Today’s consumers have high expectations − and for good reason.  They have become accustomed to, and are increasingly likely to demand, anytime/anywhere connectivity and access to the products, services, and information they desire and need.

These expectations carry over to their banking relationships, and banks are focused on keeping pace with their rapidly changing requirements.  Analytics is on the front-lines of this quest.  Just like customer expectations are evolving, so too are analytics solutions.  Are banks prepared to adopt and benefit from next-generation solutions?

Banks have long been early adopters of analytics technology.  Over the last several decades, power and role of analytics has grown exponentially in financial services firms and beyond.

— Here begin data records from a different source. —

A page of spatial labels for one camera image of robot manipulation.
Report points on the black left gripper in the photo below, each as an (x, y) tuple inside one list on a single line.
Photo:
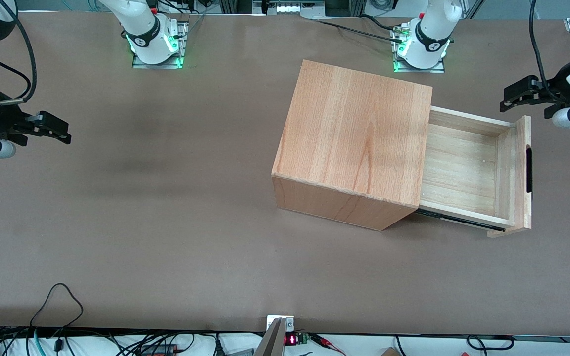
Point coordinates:
[(556, 88)]

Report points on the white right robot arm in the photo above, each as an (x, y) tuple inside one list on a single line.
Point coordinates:
[(141, 20)]

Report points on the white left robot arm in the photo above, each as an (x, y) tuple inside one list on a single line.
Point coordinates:
[(433, 24)]

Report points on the light wooden drawer cabinet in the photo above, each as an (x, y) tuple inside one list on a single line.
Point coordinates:
[(354, 133)]

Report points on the orange black device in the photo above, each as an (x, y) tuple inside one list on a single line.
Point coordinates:
[(159, 350)]

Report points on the white power strip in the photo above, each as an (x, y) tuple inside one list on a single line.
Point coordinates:
[(290, 8)]

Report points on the brown cardboard piece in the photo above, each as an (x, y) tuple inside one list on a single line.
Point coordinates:
[(390, 352)]

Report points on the grey metal bar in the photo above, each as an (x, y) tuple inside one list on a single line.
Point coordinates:
[(271, 343)]

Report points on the red black clip leads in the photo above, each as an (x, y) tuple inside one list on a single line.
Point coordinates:
[(327, 342)]

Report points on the red digit display module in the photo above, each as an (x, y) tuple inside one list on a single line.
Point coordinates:
[(291, 339)]

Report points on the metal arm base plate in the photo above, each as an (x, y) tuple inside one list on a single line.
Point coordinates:
[(141, 66), (436, 69)]

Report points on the small metal bracket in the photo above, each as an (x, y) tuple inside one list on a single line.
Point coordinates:
[(290, 324)]

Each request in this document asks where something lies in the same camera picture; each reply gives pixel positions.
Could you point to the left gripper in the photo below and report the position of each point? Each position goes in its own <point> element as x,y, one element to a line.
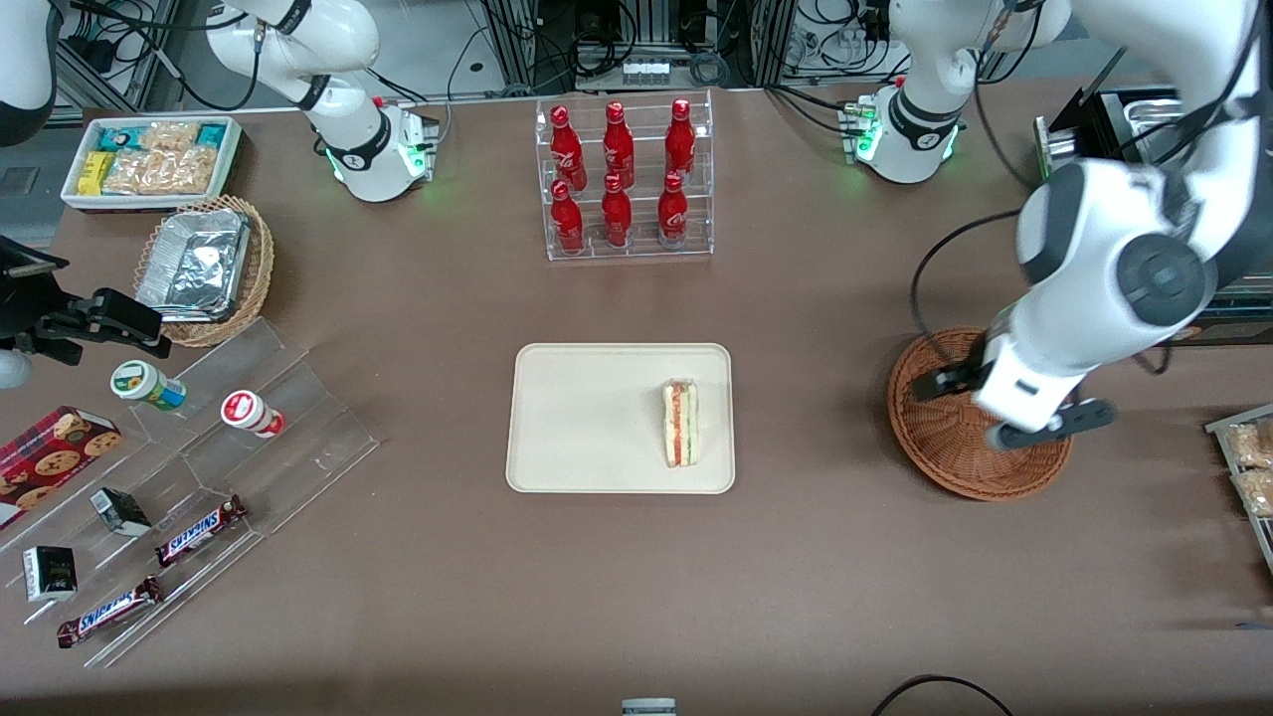
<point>963,378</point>

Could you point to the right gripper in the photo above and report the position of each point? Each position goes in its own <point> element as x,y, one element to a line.
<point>22,310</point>

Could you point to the triangle sandwich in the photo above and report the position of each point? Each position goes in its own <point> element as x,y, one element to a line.
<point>681,423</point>

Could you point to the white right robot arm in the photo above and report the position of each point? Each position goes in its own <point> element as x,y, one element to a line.
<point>348,129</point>

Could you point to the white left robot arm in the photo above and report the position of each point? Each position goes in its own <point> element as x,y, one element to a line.
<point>1094,239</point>

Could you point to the round brown wicker basket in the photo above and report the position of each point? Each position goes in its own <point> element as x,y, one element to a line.
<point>945,452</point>

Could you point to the light wicker basket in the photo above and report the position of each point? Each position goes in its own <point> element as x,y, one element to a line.
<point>257,268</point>

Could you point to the cream rectangular serving tray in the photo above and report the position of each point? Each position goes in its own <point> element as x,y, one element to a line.
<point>587,418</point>

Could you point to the white snack bin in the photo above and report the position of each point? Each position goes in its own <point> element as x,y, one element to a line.
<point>72,194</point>

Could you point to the yellow snack pack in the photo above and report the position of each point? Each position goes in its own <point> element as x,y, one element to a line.
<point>96,173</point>

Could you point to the green-lid yogurt cup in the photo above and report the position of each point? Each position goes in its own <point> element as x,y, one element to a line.
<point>147,385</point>

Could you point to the aluminium foil container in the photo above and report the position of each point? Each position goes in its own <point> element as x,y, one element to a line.
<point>194,264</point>

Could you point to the large clear cracker bag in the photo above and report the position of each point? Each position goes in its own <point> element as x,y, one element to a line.
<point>164,171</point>

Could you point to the teal snack pack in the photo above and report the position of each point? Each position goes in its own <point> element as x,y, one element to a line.
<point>213,135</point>
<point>121,137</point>

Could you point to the red cookie box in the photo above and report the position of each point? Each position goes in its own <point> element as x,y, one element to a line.
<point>50,462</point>

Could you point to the small clear cracker bag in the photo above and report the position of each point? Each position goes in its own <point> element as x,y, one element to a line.
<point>171,135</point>

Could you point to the grey metal bread shelf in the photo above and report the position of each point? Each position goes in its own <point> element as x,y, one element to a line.
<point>1221,423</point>

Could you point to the red-lid yogurt cup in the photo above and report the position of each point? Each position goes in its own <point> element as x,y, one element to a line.
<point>251,413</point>

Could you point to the small black box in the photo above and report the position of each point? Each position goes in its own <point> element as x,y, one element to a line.
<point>121,511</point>
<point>50,574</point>

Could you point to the wrapped bread pack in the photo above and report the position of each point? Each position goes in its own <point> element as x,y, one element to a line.
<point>1251,444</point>
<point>1257,492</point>

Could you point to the Snickers bar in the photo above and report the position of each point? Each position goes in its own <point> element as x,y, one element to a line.
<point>107,613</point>
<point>199,531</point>

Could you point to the clear acrylic tiered stand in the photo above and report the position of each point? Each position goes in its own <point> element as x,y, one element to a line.
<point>298,447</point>

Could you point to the red cola bottle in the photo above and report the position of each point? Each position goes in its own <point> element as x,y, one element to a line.
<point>673,214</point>
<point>569,149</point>
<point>619,147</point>
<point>680,141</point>
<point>617,217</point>
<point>567,221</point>

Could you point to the clear acrylic bottle rack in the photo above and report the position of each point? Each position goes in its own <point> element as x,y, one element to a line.
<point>642,249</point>

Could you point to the white power strip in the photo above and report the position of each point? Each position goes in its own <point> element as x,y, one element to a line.
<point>646,70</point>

Thomas H. Davenport, research director of the International Institute for Analytics and a pioneer of Analytics 3.0, provided the following timeline and perspective on the evolution of analytics:

  • Analytics 1.0:  Born in the mid 1950’s, this generation of analytics incorporates basic business intelligence and key performance indicators to assess past performance.  Analytics 1.0 enabled managers to examine data from production processes and customer interactions to improve the performance of their institutions.
  • Analytics 2.0:  Emphasized by the big data boom of the mid-2000’s, analytics 2.0 explored the power of predictive analytics and pulled data from multiple sources outside of a company – not just data that was generated solely by the organization’s own internal systems.
  • Analytics 3.0:  The next generation of analytics combines the descriptive and predictive qualities of past generations and adds an increased focus on prescriptive analytics – the use of models to specify optimal behaviors and actions.

In the 3.0 era, analytics will be embedded as a part of real-time decision making.  In essence, it will become the bank's intelligence core and enable institutions to place the customer at the center of the enterprise like never before.

Putting the Customer First

The rise of analytics 3.0 enables financial institutions to make their customers the number one priority like never before.  Analytics 3.0 optimizes value to both parties, enabling banks to expand their ability to know, in real time, what their customers want and need.  This, in turn, will provide banks with the information they need to effectively create and offer products that are uniquely positioned to them – whether it be mobile deposit capabilities or an enhanced chat function via a banking application.

The possibilities are endless when it comes to creating personal banking services based on the data collected from analytics 3.0.  For example, social media channels provide the opportunity to capture rich data such as information on life events that might drive financial purchases.  This insight enables precision marketing that strengthens relationships and customer intimacy while empowering financial institutions to optimize the use and impact of their marketing budget.  Further, this next generation of analytics can offer banks the ability to analyze customer transactions in real time and map behavior against past trends – enabling the institution to effectively coach customers toward behaviors that can optimize their investments, credit standing, and relationship with the bank.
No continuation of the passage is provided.